Work task >> Using the listing below, set down exactly the lines starting at the line that contains "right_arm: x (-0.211" and ending at the line that contains "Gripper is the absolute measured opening", both included, and no others.

[Start of section]

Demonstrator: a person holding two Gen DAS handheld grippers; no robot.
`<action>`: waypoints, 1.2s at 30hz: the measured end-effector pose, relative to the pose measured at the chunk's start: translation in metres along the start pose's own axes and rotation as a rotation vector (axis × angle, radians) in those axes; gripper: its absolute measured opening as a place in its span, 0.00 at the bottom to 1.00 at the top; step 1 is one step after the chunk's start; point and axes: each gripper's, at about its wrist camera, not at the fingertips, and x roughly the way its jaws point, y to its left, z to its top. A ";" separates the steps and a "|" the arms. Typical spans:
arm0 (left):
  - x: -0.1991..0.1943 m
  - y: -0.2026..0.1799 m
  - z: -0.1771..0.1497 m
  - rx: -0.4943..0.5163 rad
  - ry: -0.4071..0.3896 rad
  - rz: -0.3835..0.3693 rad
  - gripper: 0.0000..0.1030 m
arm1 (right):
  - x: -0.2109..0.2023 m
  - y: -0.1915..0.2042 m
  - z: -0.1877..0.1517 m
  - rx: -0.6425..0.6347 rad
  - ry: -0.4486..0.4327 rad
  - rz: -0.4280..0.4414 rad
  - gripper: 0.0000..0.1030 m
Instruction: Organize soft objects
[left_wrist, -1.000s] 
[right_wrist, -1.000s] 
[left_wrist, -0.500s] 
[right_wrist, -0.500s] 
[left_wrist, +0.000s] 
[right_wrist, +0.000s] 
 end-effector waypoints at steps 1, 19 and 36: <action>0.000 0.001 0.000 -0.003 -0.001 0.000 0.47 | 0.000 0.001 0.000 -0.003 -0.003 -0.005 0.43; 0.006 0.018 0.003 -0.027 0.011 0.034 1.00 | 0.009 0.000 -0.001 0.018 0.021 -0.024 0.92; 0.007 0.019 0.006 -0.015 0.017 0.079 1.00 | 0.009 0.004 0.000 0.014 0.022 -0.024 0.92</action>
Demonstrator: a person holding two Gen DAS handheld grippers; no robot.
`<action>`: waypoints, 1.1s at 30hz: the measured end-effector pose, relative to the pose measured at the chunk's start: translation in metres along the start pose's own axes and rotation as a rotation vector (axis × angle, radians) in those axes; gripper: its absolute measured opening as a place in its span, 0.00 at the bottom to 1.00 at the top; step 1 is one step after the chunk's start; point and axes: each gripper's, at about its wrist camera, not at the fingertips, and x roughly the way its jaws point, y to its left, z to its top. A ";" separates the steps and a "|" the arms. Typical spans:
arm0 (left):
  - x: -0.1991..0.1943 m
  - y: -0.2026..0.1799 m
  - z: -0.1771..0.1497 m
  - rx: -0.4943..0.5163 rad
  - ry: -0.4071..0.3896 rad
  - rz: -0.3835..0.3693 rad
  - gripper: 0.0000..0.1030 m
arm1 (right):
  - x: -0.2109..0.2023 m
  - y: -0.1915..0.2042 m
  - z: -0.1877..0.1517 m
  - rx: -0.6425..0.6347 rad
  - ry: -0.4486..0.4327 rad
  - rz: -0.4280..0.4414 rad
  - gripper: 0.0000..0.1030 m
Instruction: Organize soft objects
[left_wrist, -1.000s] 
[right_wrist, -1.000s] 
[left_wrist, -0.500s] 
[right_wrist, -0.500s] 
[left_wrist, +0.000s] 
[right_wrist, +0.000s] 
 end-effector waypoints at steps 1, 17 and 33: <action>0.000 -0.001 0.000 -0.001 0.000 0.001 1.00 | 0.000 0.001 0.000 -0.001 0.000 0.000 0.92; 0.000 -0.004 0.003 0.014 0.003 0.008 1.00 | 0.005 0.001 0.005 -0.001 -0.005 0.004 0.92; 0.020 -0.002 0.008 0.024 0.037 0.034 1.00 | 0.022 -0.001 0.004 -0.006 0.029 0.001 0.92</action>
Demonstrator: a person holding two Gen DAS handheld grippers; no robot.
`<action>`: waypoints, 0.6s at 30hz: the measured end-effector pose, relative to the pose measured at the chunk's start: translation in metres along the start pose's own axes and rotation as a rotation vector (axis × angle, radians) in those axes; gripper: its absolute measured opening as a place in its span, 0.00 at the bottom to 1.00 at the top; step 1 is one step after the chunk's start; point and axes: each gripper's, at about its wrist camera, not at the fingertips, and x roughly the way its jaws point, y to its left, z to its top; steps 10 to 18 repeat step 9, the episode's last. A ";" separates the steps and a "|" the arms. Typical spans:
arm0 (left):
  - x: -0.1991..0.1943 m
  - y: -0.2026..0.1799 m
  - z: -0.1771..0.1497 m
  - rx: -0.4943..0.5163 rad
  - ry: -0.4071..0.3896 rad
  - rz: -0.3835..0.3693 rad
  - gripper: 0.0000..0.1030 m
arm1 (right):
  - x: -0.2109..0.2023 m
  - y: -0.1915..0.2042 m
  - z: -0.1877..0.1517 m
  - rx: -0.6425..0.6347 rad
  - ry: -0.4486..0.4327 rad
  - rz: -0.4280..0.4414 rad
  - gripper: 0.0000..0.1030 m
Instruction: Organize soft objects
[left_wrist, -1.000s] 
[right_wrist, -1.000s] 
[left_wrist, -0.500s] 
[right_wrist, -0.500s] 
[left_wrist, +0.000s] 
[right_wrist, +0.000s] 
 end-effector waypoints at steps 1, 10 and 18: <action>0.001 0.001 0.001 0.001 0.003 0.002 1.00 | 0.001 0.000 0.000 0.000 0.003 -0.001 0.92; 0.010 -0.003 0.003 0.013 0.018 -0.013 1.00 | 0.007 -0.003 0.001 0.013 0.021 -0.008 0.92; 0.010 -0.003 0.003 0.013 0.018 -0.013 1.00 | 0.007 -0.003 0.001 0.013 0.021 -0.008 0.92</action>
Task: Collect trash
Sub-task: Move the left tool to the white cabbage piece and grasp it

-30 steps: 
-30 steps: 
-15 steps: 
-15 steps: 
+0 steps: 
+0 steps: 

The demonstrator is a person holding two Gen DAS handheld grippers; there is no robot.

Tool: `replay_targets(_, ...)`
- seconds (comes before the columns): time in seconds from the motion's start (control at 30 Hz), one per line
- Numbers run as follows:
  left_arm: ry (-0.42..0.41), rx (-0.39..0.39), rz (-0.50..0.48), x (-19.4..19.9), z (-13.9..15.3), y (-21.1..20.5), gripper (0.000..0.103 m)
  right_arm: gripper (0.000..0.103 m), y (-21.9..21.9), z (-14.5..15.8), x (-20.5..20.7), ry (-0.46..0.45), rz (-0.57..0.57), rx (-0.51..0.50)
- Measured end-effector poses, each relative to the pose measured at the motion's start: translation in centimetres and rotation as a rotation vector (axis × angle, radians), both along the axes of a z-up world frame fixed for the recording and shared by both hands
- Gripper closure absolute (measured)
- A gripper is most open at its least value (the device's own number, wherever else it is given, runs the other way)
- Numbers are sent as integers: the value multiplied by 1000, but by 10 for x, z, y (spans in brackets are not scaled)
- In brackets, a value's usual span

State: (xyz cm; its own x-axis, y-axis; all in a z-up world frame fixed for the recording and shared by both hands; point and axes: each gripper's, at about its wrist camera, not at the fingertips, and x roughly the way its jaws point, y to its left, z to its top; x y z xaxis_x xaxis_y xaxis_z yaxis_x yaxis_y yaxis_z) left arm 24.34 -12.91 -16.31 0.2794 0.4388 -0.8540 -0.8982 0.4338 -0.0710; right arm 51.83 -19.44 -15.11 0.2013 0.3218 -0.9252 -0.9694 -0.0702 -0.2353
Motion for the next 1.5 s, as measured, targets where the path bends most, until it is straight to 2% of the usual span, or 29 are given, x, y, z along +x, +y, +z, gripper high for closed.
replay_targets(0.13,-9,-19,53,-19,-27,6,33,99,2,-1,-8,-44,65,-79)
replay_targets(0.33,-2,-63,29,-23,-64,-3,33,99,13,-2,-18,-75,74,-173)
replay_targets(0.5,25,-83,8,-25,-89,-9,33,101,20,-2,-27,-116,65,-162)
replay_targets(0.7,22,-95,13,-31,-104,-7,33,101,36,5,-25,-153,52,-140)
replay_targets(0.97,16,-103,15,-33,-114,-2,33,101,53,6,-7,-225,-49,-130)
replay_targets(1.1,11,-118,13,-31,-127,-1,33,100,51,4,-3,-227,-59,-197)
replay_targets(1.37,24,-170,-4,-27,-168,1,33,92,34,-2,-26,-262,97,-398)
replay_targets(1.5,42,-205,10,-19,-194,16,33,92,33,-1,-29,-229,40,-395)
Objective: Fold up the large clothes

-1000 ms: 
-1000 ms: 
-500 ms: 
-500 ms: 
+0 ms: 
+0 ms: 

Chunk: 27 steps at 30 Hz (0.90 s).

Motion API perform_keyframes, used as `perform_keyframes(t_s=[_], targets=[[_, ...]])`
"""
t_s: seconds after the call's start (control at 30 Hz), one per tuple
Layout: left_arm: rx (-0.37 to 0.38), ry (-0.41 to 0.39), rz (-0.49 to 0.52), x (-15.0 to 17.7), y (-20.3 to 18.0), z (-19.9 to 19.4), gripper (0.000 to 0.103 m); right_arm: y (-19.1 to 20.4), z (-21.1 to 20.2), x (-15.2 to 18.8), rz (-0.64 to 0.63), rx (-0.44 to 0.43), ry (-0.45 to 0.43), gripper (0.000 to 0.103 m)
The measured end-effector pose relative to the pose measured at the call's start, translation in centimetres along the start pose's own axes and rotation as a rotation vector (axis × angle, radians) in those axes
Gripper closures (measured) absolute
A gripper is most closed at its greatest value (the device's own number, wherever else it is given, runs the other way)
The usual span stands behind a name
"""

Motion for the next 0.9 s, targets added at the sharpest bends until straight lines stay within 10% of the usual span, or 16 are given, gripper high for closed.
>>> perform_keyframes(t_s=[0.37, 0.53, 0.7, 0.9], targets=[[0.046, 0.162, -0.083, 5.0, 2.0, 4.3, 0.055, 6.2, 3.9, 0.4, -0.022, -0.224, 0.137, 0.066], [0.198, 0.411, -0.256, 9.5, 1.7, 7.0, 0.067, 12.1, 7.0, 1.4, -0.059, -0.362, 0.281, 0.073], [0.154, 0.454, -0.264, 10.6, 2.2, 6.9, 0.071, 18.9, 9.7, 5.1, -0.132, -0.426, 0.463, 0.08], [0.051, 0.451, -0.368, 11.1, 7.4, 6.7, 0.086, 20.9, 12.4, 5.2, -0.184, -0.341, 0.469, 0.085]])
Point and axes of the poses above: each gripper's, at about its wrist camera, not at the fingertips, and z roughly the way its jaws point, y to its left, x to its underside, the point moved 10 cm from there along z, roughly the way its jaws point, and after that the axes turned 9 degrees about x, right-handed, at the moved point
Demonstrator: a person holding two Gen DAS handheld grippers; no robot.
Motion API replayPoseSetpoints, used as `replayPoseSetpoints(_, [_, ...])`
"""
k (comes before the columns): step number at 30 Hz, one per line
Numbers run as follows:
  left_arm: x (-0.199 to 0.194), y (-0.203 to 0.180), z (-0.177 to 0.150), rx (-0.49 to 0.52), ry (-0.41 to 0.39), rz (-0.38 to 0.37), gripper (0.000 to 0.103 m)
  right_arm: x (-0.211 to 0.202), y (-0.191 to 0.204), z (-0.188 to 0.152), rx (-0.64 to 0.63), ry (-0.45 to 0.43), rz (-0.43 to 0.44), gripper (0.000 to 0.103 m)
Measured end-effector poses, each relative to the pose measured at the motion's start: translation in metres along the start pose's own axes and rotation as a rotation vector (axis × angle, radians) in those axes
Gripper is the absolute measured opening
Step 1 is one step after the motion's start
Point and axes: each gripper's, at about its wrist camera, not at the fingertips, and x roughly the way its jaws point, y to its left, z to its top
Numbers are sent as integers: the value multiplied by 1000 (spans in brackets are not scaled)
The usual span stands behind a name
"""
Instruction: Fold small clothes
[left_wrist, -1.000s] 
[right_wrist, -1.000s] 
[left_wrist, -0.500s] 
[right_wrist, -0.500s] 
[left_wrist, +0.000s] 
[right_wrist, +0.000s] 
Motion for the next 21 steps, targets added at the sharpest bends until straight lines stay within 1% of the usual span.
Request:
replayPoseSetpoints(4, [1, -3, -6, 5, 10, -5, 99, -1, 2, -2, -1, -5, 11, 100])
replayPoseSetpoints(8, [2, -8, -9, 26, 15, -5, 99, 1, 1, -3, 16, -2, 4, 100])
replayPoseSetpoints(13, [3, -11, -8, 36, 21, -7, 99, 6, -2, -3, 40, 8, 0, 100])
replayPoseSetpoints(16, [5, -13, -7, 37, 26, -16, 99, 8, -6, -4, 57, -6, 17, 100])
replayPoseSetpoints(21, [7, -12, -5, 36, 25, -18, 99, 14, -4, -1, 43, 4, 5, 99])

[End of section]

Reply to the exercise >>
  right_arm: x (-0.211 to 0.202), y (-0.191 to 0.204), z (-0.188 to 0.152), rx (-0.64 to 0.63), ry (-0.45 to 0.43), rz (-0.43 to 0.44), gripper (0.000 to 0.103 m)
Measured end-effector poses, each relative to the pose measured at the motion's start: translation in metres along the start pose's own axes and rotation as a rotation vector (axis × angle, radians) in those axes
Gripper is the absolute measured opening

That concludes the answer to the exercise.